In the listing that follows, tally the lines containing "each"; give the count and nothing more.
▼
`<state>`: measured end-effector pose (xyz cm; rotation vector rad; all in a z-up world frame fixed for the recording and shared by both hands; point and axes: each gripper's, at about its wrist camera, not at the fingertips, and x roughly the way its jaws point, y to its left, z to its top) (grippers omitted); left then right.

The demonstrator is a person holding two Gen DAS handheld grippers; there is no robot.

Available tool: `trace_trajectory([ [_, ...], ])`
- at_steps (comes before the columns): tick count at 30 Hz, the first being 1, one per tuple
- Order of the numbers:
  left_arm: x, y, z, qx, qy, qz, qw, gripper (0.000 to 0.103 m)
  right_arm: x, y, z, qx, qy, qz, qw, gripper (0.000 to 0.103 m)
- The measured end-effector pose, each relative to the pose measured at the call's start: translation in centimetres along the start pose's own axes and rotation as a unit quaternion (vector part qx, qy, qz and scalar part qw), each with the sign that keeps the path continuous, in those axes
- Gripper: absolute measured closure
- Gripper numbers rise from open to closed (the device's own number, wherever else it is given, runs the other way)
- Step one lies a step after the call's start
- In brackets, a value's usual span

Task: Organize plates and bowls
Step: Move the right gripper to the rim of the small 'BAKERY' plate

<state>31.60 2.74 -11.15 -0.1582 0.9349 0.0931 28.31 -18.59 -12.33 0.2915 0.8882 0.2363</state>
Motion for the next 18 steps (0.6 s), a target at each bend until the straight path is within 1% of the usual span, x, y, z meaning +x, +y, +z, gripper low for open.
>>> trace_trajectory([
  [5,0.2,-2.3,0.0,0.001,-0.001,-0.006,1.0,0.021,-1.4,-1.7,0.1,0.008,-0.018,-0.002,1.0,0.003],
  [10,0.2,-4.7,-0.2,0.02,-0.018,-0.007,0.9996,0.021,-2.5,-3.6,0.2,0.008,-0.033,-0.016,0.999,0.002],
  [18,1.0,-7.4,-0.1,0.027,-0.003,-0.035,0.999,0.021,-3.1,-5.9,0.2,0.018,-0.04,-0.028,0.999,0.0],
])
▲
TASK OUTPUT:
3